Docs Menu
Docs Home
/
MongoDB Atlas
/ /

$validate

On this page

  • Definition
  • Syntax
  • Behavior
  • Validator Example
  • Examples

The $validate stage checks streaming documents for conformity to a schema of expected ranges, values, or datatypes.

$validate

A $validate pipeline stage has the following prototype form:

{
"$validate": {
"validator": { <filter> },
"validationAction" : "discard" | "dlq"
}
}

The $validate stage takes a document with the following fields:

Field
Type
Necessity
Description
validator
document
Required

Document of expressions used to validate incoming messages against a user-defined schema. You can use all but the following query operators to define validation expressions:

  • $near

  • $nearSphere

  • $text

  • $where

validationAction
string
Optional

Specifies the action to take when a message violates the user-defined schema.
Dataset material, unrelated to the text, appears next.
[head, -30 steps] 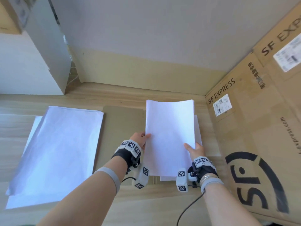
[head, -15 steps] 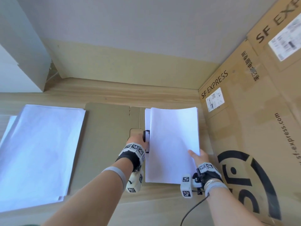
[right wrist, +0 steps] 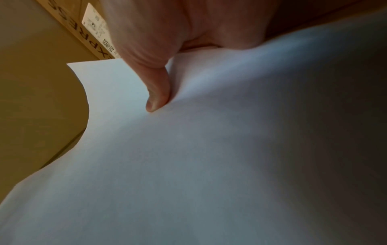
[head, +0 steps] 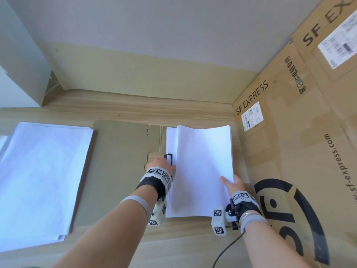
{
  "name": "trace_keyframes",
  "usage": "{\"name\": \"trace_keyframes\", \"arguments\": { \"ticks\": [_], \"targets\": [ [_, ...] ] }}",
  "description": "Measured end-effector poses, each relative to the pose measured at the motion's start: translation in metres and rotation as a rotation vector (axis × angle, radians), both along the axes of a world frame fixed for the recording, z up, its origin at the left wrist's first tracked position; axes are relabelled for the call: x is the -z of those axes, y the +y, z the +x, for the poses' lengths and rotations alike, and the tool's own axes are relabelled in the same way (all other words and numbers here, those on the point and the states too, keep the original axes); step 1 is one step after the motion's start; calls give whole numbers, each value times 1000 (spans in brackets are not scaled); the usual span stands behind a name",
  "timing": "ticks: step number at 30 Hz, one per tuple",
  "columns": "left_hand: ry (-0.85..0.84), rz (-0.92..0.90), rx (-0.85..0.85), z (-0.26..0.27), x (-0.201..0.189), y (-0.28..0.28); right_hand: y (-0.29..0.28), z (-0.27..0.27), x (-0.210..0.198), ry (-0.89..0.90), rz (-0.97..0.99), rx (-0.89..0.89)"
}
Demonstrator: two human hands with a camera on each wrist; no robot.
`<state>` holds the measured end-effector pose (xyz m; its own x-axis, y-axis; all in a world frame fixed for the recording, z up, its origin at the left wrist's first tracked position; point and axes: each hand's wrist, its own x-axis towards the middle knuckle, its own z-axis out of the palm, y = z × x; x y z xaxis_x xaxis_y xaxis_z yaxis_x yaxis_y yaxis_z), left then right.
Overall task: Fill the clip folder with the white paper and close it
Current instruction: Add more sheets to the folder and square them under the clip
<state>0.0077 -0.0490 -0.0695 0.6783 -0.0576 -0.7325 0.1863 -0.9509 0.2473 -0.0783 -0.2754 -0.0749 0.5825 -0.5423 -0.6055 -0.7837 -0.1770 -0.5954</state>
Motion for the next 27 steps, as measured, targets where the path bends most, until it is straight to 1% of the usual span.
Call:
{"name": "trace_keyframes", "arguments": {
  "ticks": [8, 11, 17, 22, 27],
  "targets": [
    [45, -126, -27, 8, 14, 10, 4, 7, 2, -47, -40, -36],
    [58, -118, -14, 9, 10, 11, 6, 9, 0, -45, -56, -56],
    [58, -143, -56, 9, 12, 10, 9, 20, -8, -26, -142, -180],
    [5, -158, -69, 7, 10, 10, 15, 22, -11, 24, -194, -208],
    [9, -154, -57, 6, 11, 11, 18, 24, -13, 63, -220, -217]
  ]
}}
You can specify one of the following values:

  • discard: Discards the message. If you do not specify a value for validationAction, this is the default behavior.

  • dlq: Logs the violation to the collection defined in your Stream Processor configuration and performs a best-effort discard without transactional guarantees.

You can use $validate at any point in a pipeline after the $source stage, and before the $emit or $merge stage.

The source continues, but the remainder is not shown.